Output, without alteration, the first line of the entries and each line after it, stopping with the line that contains "Consider the rendered".

________

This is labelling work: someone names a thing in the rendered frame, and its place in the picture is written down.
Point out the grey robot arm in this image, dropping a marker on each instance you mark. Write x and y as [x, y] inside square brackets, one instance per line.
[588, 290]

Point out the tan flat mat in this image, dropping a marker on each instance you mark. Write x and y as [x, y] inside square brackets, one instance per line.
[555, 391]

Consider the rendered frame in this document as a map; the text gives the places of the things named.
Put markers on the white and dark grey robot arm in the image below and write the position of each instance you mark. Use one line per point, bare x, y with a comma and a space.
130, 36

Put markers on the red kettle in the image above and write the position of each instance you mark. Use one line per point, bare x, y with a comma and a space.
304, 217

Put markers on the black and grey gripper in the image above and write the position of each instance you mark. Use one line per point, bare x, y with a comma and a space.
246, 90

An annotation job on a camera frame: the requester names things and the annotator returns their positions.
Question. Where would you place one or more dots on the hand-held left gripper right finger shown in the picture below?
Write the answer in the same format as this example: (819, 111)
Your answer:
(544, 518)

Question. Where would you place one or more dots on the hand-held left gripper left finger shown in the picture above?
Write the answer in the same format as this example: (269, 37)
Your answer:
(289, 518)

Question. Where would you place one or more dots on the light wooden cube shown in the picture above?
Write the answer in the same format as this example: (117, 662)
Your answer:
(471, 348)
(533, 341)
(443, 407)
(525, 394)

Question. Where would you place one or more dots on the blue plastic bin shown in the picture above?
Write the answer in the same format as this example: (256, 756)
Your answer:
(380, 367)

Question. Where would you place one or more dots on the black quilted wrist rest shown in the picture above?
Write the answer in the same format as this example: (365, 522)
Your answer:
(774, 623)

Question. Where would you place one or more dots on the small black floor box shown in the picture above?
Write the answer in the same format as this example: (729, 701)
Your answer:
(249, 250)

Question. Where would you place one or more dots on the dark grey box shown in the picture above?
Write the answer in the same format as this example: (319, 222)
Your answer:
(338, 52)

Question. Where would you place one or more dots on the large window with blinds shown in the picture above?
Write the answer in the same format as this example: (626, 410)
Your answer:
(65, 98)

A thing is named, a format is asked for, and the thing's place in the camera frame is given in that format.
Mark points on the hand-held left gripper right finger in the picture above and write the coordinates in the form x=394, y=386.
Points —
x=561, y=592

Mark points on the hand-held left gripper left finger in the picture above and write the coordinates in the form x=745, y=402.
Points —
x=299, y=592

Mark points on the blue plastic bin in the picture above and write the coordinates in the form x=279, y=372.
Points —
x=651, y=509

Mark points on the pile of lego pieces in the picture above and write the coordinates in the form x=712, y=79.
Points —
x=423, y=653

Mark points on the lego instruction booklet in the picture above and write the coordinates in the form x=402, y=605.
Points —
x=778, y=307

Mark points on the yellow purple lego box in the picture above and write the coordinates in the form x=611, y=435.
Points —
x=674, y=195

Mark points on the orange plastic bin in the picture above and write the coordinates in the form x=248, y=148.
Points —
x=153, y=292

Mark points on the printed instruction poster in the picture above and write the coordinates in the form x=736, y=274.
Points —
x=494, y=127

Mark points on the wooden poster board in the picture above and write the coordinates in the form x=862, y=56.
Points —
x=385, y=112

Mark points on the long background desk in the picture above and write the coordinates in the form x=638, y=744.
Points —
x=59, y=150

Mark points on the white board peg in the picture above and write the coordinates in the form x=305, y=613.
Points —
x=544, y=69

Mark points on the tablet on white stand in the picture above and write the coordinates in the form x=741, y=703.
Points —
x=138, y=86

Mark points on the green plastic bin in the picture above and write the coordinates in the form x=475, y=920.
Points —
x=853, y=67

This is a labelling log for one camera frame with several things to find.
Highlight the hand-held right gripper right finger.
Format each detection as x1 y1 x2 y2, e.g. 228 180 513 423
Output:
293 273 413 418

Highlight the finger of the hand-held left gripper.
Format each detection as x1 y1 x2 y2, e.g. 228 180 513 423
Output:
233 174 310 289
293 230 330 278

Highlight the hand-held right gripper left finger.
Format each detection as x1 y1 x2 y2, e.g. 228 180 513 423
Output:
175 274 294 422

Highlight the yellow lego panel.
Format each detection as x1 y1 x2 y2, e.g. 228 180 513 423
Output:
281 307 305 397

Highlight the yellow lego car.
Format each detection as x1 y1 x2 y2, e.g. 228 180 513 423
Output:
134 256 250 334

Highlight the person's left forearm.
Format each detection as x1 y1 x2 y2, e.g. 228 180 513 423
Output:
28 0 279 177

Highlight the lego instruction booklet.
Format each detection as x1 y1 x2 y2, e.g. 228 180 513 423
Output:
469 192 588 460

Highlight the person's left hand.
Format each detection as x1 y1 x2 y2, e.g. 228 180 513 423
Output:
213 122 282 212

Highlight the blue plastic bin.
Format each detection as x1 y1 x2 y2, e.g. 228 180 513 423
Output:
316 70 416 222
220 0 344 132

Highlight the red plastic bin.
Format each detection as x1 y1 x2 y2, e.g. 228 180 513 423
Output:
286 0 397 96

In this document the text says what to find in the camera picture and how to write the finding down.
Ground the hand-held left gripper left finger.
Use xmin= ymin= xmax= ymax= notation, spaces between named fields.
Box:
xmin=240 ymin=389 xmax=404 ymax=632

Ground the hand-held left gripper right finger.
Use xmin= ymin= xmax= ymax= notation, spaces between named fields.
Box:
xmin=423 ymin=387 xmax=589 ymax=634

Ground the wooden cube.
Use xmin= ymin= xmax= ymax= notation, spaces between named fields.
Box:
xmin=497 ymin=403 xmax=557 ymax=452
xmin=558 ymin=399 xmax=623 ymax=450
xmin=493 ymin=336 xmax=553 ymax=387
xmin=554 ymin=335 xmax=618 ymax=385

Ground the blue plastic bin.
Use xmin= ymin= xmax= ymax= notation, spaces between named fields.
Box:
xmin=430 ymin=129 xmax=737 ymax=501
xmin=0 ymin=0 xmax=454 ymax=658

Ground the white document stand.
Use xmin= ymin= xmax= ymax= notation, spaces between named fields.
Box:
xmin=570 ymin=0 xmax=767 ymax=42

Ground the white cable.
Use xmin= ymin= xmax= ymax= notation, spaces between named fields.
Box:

________

Expected output>
This is labelling work: someone names a thing in the rendered frame, and its place in the picture is written down.
Point out the grey robot arm in this image, dropping a marker on each instance you mark. Write x and y as [x, y] inside square brackets, one instance per line.
[588, 290]

Point out the tan flat mat in this image, dropping a marker on each instance you mark. Write x and y as [x, y] inside square brackets, one instance per line.
[555, 391]

Consider the rendered frame in this document as a map; the text gives the places of the things named.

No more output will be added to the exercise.